*** Opening of Data segment ***
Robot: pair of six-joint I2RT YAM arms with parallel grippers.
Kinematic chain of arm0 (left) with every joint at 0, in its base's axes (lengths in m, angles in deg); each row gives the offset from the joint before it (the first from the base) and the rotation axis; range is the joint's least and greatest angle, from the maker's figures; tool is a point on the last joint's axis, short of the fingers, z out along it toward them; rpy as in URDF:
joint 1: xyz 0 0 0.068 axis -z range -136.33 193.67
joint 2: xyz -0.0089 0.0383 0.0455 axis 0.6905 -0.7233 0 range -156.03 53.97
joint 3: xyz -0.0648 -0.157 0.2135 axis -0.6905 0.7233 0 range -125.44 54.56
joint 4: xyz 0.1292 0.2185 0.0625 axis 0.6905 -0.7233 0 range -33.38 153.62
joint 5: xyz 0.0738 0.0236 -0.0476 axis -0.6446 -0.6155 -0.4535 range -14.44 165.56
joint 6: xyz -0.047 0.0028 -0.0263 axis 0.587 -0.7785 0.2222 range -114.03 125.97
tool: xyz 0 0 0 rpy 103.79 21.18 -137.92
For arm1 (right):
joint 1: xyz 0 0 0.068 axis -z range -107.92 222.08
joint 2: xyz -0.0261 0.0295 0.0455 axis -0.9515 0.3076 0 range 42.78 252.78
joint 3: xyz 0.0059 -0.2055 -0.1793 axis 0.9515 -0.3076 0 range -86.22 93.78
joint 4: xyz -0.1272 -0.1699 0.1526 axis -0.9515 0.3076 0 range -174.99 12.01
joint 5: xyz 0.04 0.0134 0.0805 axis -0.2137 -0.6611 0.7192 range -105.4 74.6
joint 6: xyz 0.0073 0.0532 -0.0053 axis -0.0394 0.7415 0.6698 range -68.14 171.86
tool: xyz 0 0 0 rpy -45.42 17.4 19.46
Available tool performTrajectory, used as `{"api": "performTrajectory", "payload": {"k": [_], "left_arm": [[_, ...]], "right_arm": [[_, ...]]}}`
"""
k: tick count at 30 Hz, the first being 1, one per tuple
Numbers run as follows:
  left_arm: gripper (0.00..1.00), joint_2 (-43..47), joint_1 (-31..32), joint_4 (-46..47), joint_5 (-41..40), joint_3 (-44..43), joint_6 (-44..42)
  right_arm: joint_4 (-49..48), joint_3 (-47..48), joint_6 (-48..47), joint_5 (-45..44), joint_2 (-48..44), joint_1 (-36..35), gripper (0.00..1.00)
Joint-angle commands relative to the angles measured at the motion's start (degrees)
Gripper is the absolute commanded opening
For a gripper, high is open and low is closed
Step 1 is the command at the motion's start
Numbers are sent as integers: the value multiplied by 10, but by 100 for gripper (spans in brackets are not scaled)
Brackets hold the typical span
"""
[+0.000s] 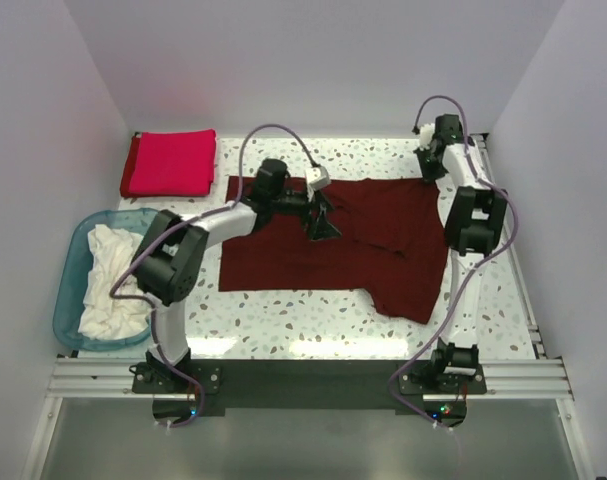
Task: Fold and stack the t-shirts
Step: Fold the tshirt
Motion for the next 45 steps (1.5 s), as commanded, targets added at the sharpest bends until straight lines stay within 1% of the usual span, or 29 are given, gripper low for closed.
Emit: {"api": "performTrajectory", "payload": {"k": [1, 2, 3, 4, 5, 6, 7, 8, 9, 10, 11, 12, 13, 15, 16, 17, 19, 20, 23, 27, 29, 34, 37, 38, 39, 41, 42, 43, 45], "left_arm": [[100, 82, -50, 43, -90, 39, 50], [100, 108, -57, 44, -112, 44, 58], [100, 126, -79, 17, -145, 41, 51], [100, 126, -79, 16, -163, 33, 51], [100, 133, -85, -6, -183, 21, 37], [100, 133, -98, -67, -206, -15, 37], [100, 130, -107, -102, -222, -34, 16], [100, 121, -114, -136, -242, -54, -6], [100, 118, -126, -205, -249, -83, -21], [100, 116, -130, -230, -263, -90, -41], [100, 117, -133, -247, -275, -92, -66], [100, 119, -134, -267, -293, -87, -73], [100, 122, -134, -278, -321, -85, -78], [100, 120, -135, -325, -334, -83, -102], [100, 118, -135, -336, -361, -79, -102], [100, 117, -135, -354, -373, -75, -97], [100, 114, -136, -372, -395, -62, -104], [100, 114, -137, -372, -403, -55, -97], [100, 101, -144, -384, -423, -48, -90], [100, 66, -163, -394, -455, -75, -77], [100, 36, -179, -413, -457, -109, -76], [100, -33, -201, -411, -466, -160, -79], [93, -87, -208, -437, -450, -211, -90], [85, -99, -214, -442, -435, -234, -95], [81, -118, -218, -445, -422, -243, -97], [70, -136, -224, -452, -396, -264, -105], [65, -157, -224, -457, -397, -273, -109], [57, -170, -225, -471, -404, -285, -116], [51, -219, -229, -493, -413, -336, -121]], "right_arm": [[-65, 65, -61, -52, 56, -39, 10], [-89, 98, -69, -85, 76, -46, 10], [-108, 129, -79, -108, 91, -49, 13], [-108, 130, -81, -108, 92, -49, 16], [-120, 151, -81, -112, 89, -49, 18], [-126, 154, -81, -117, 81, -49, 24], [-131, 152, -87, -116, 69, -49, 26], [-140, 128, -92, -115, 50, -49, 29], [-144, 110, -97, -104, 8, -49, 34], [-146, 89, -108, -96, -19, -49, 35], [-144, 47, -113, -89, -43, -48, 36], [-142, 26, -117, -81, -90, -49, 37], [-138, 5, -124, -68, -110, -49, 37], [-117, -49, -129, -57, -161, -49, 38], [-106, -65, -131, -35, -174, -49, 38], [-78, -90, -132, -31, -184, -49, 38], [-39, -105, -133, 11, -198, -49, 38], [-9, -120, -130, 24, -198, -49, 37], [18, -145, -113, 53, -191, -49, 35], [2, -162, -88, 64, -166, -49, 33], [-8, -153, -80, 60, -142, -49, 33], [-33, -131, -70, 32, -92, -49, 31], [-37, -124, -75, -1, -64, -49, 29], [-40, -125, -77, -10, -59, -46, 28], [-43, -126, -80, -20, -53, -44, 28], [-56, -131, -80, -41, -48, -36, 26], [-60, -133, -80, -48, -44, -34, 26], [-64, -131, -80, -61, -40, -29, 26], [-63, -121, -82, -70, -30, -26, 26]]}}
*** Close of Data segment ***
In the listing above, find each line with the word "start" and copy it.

**Task solution:**
Joint-angle commands relative to the angles measured at the motion's start (degrees)
Step 1 is the command at the motion's start

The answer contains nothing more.